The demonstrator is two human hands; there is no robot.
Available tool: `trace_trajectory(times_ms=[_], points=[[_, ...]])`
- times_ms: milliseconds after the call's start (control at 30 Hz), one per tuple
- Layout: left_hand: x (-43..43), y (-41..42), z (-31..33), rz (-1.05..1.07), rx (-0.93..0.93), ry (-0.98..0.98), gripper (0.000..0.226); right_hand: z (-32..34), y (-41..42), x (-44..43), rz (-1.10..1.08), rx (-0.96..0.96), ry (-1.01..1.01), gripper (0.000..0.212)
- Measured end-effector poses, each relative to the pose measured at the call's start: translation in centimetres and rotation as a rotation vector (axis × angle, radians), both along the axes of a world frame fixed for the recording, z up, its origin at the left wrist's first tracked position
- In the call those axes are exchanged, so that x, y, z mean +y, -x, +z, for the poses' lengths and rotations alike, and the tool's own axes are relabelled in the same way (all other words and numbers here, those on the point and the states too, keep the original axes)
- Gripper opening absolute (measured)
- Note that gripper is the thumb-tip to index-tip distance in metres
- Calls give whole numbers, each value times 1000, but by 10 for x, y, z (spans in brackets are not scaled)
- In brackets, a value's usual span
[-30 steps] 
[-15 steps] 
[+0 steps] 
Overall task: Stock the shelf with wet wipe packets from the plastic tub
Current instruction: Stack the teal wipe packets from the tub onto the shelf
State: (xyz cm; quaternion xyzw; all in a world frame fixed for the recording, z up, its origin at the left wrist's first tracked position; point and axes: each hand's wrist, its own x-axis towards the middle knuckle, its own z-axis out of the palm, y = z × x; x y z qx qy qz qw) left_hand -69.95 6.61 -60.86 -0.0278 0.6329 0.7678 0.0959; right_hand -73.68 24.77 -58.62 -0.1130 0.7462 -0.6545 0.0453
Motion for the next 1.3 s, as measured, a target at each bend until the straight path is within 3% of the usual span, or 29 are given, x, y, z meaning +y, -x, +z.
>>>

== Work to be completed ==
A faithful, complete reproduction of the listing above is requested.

== Output of the task ==
The demonstrator is two human hands; there is no robot.
Available tool: `trace_trajectory(times_ms=[_], points=[[_, ...]])`
- times_ms: milliseconds after the call's start (control at 30 Hz), one per tuple
- Layout: left_hand: x (-43..43), y (-41..42), z (-31..33), rz (-1.05..1.07), rx (-0.93..0.93), ry (-0.98..0.98), gripper (0.000..0.226); right_hand: z (-32..34), y (-41..42), x (-44..43), rz (-1.10..1.08), rx (-0.96..0.96), ry (-1.01..1.01), gripper (0.000..0.212)
- Measured end-effector poses, each relative to the pose measured at the call's start: translation in centimetres and rotation as a rotation vector (axis × angle, radians), both along the axes of a world frame fixed for the recording, z up, its origin at the left wrist's first tracked position
- In the call those axes are exchanged, so that x, y, z mean +y, -x, +z, for the poses' lengths and rotations alike, and the tool's own axes are relabelled in the same way (all other words and numbers here, those on the point and the states too, keep the original axes)
- Gripper opening absolute (measured)
- Note that gripper is the thumb-tip to index-tip distance in metres
- Calls give whole numbers, each value times 1000, but by 10 for x, y, z (spans in brackets are not scaled)
- In brackets, a value's usual span
[-30 steps] 
[-15 steps] 
[+0 steps] 
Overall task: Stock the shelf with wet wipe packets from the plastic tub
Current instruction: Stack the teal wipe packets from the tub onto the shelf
State: (xyz cm; quaternion xyzw; all in a world frame fixed for the recording, z up, its origin at the left wrist's first tracked position; point and axes: each hand's wrist, its own x-axis towards the middle knuckle, its own z-axis out of the palm, y = z × x; x y z qx qy qz qw) left_hand -69.95 6.61 -60.86 -0.0278 0.6329 0.7678 0.0959; right_hand -73.68 24.77 -58.62 -0.1130 0.7462 -0.6545 0.0453
Motion for the next 1.3 s, as measured, a target at each bend until the straight path is within 3% of the usual span, or 29 are given, x, y, z meaning +y, -x, +z.
>>>

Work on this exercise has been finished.